Figure 1a illustrates our high-quality factor optical metasurface for wavefront manipulation in two dimensions. The surface consists of subwavelength-spaced amorphous silicon nanoblocks of length L and height H arranged in a square array with periodicity P on a transparent glass substrate. The structure dimensions are in the sub-diffractive regime, both in air and in the substrate, to avoid exciting any lattice modes. The geometric parameters are chosen to induce and spectrally overlap an electric dipole (ED) and electric octupole (EO) mode in the nanoblocks at near-infrared wavelengths. With the ED and EO modes, the surface operates as a higher-order Mie-resonant metasurface enabling local control over the transmitted wavefront. Figure 1b shows the transmission and reflection spectrum of the metasurface with a uniform nanoblock side length L = 555 nm, as calculated with finite difference time domain (FDTD) simulations (see Methods for details). A multipole expansion of the modes inside a single nanoblock embedded in the array shows that the ED and EO modes are in phase and of similar strength on resonance (see Supplementary Note 1)^37,38. The destructive interference of the ED/EO mode and the illumination induces a sharp dip in transmission and near-unity reflection on resonance. A quality factor of Q = 290 is obtained from a Fano resonance fit³⁹. On resonance, the electric field in the resonator shows a strong field enhancement of more than 28 times the incident field amplitude (see electric and magnetic field profiles Supplementary Note 1). Furthermore, the EO mode is clearly visible in the electric and magnetic field profiles. Notably, interference of multiple extended¹¹ or local modes^13,40 has been a common strategy to achieve a high-quality factor optical response. Analyzing the light scattered from the metasurface with varying nanoblock aspect ratios suggests that the ED/EO mode is different from extended supercavity modes¹¹ or supercavity modes reported in isolated nanoparticles^13,40 (see Supplementary Note 2).

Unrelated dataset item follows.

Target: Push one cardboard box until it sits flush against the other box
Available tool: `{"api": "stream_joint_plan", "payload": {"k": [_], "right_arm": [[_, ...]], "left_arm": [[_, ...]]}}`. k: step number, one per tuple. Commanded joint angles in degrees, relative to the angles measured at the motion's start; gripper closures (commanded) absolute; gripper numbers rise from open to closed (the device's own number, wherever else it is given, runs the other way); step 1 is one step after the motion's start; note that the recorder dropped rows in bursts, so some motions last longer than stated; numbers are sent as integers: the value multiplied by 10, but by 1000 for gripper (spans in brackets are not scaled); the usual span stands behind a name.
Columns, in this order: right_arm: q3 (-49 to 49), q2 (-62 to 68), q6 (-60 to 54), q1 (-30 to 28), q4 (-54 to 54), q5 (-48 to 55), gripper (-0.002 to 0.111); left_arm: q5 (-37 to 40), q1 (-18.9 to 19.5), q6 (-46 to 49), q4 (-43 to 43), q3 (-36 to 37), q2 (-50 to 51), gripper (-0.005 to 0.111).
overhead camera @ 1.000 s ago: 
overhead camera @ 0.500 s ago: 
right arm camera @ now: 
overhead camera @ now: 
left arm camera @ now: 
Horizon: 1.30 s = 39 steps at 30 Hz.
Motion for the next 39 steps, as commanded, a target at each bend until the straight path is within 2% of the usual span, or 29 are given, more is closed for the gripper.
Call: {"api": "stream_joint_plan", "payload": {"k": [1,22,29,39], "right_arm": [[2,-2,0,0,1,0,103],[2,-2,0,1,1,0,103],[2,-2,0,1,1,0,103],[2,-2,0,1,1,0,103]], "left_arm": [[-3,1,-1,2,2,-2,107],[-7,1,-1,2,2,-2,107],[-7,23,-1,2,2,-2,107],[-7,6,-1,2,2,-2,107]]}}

Fig. 1: High-quality factor metasurfaces for two-dimensional wavefront manipulation.

a Schematic of the metasurface consisting of amorphous silicon nanoblocks on a glass substrate. The surface is illuminated at normal incidence and can deflect light along the angles θ and φ in the full upper hemisphere. b Calculated transmission (T) in blue and reflection (R) spectra in red of the metasurface with P = 736 nm, H = 695 nm, L = 555 nm. c Calculated transmission intensity (blue) and phase (red) with varying nanoblock side lengths L, P = 736 nm, and H = 695 nm at a wavelength of λ = 1288 nm. d, e Simulated transmission of the metasurface in (a) with varying angle of incidence for TE (d) and TM (e) polarization.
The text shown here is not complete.